• **WHAT IS NEEDED**
From the data, copy out every line in which the word "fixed" appears.

»»

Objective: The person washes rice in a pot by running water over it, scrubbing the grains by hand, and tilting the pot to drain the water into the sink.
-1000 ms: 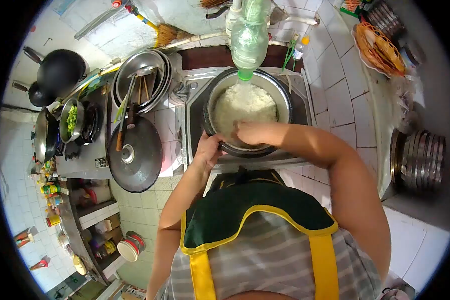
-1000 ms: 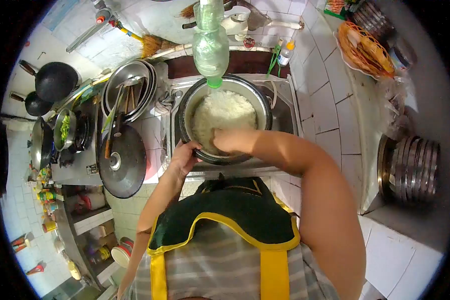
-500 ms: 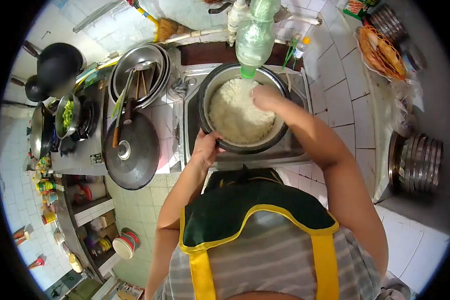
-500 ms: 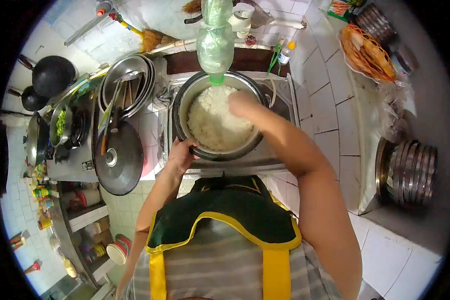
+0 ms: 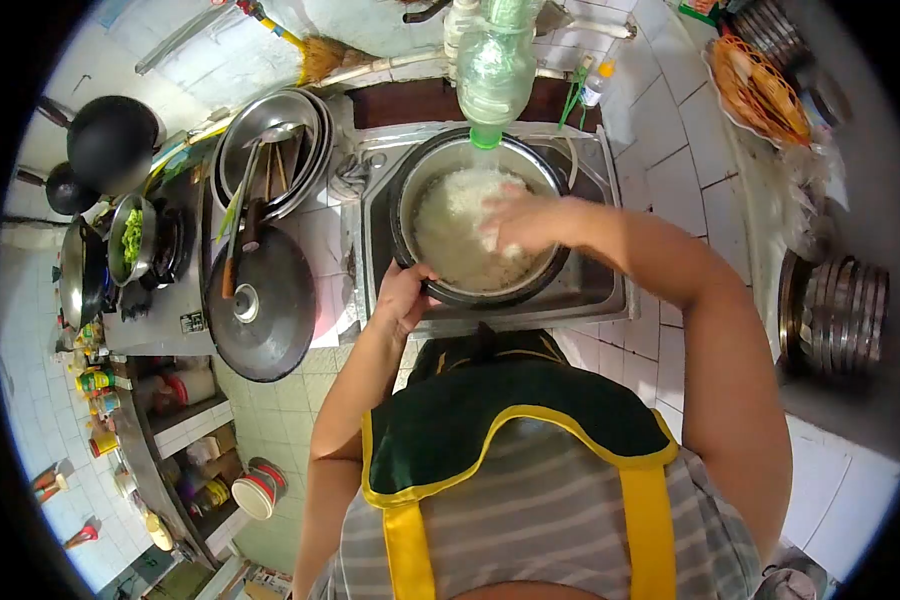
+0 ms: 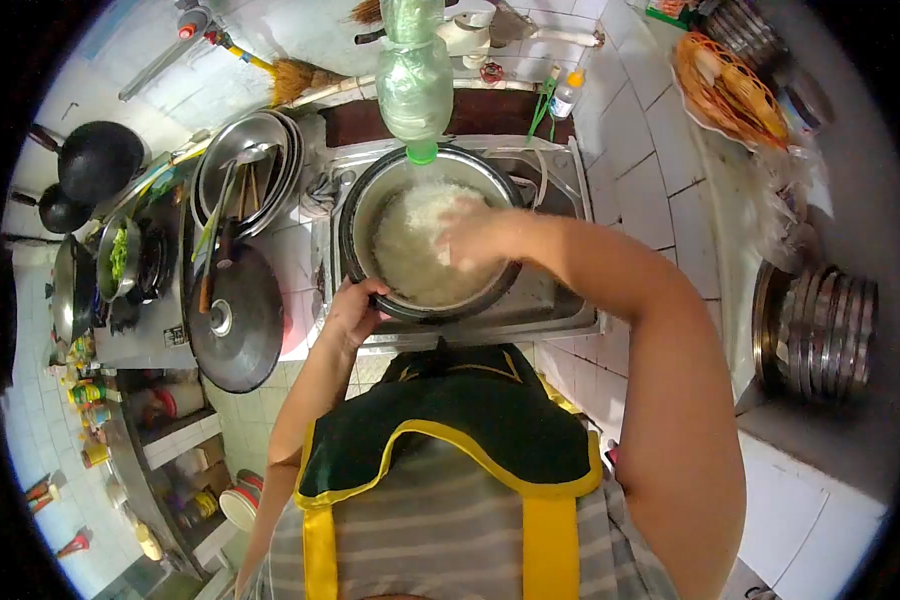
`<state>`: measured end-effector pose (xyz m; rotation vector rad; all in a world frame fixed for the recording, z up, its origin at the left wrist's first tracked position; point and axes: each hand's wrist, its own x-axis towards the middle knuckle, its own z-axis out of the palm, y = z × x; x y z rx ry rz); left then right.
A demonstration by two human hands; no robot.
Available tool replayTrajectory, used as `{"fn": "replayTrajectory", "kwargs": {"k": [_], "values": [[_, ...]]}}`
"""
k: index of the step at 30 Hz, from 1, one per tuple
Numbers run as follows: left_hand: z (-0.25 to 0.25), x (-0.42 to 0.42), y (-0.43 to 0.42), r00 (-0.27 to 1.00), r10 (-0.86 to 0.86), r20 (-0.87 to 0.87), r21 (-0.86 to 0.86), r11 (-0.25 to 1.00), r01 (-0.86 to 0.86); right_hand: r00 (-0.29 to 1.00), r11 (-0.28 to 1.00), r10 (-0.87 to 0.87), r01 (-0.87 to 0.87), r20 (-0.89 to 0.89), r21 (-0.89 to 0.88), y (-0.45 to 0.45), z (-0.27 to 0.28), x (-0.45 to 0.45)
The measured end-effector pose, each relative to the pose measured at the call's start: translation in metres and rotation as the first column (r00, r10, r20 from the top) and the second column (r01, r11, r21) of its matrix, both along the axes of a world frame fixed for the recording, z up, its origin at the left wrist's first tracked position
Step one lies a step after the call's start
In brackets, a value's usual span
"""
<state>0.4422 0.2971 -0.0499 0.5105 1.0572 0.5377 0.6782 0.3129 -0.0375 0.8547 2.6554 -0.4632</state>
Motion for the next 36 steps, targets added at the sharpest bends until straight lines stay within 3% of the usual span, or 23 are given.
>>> {"fn": "replayTrajectory", "kwargs": {"k": [3, 6, 9, 12, 14, 17, 18, 21, 24, 25, 27, 29, 30, 31, 32, 33, 34, 35, 36], "values": [[0.001, 0.002, 0.002, 1.000, -0.031, -0.001, -0.004, 1.000, 0.031, 0.911, 0.974, -0.218, 0.181, -0.350, -0.138, 0.040, -0.029, -0.001], [-0.002, 0.004, 0.001, 0.997, -0.068, -0.033, -0.010, 0.998, 0.068, 0.785, 0.825, -0.559, 0.491, -0.268, -0.282, 0.071, -0.053, -0.021], [0.004, 0.007, 0.001, 0.999, -0.023, -0.048, -0.023, 0.999, 0.022, 0.767, 0.734, -0.640, 0.628, 0.045, -0.257, 0.077, -0.072, 0.014], [0.006, 0.016, 0.000, 0.997, 0.031, -0.074, 0.020, 0.999, -0.029, 0.575, 0.546, -0.810, 0.811, 0.115, -0.208, 0.032, -0.076, 0.014], [0.003, 0.020, -0.004, 0.994, 0.044, -0.099, 0.034, 0.999, -0.040, 0.281, 0.238, -0.956, 0.913, 0.088, -0.331, 0.012, -0.109, 0.000], [-0.012, 0.022, -0.003, 0.994, 0.062, -0.086, 0.027, 0.998, -0.060, 0.204, 0.166, -0.979, 0.769, -0.010, -0.617, -0.005, -0.109, -0.014], [-0.016, 0.022, -0.003, 0.995, 0.078, -0.062, 0.018, 0.997, -0.077, 0.056, 0.020, -0.998, 0.446, 0.005, -0.895, -0.007, -0.072, -0.012], [-0.006, 0.023, -0.007, 0.995, 0.064, -0.079, 0.007, 0.998, -0.063, -0.203, -0.048, -0.974, 0.627, -0.104, -0.778, 0.018, -0.057, 0.003], [0.005, 0.029, -0.007, 0.997, 0.040, -0.073, -0.015, 0.999, -0.041, -0.438, -0.222, -0.896, 0.583, -0.072, -0.781, 0.050, -0.076, 0.013], [0.006, 0.030, -0.008, 0.997, 0.040, -0.062, -0.030, 0.999, -0.042, -0.304, -0.109, -0.939, 0.704, -0.159, -0.702, 0.055, -0.079, 0.010], [-0.001, 0.029, -0.007, 1.000, 0.014, 0.014, -0.032, 0.999, -0.014, -0.156, 0.019, -0.899, 0.920, -0.409, -0.392, 0.084, -0.135, -0.031], [0.008, 0.028, -0.005, 0.999, -0.036, -0.001, -0.035, 0.999, 0.036, 0.085, 0.166, -0.875, 0.977, -0.476, -0.131, 0.088, -0.156, -0.067], [-0.007, 0.023, 0.001, 0.998, -0.052, 0.018, -0.032, 0.998, 0.053, 0.284, 0.349, -0.885, 0.929, -0.370, -0.122, 0.064, -0.102, -0.079], [-0.003, 0.023, 0.003, 1.000, -0.015, 0.011, -0.041, 0.999, 0.015, 0.476, 0.519, -0.841, 0.845, -0.258, -0.131, 0.044, -0.068, -0.087], [0.005, 0.023, 0.005, 1.000, 0.023, 0.003, -0.052, 0.998, -0.023, 0.817, 0.847, -0.459, 0.521, -0.348, 0.106, 0.027, -0.093, -0.080], [0.009, 0.021, 0.006, 0.998, 0.061, -0.006, -0.063, 0.996, -0.061, 0.841, 0.900, -0.378, 0.431, -0.386, 0.057, 0.014, -0.097, -0.074], [-0.006, 0.013, 0.012, 0.997, -0.018, 0.077, -0.067, 0.998, 0.023, 0.855, 0.943, -0.295, 0.331, -0.427, 0.011, 0.003, -0.085, -0.069], [-0.020, 0.006, 0.010, 0.998, -0.004, 0.063, -0.055, 0.998, 0.008, 0.966, 0.995, -0.071, 0.085, -0.248, 0.046, 0.000, -0.072, -0.056], [-0.015, 0.006, 0.007, 0.999, 0.011, 0.050, -0.041, 0.999, -0.008, 0.983, 0.985, 0.172, -0.170, -0.058, 0.036, 0.003, -0.045, -0.040]]}}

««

• **ANSWER**
`<state>`: measured end-effector pose (xyz m; rotation vector rad; all in a world frame fixed for the recording, z up, its origin at the left wrist's first tracked position; point and axes: each hand's wrist, its own x-axis towards the middle knuckle, its own z-axis out of the palm, y = z × x; x y z rx ry rz); left then right.
The measured end-effector pose, each relative to the pose measured at the call's start: translation in metres and rotation as the first column (r00, r10, r20 from the top) and the second column (r01, r11, r21) of its matrix, both along the axes of a world frame fixed for the recording, z up, its origin at the left wrist's first tracked position

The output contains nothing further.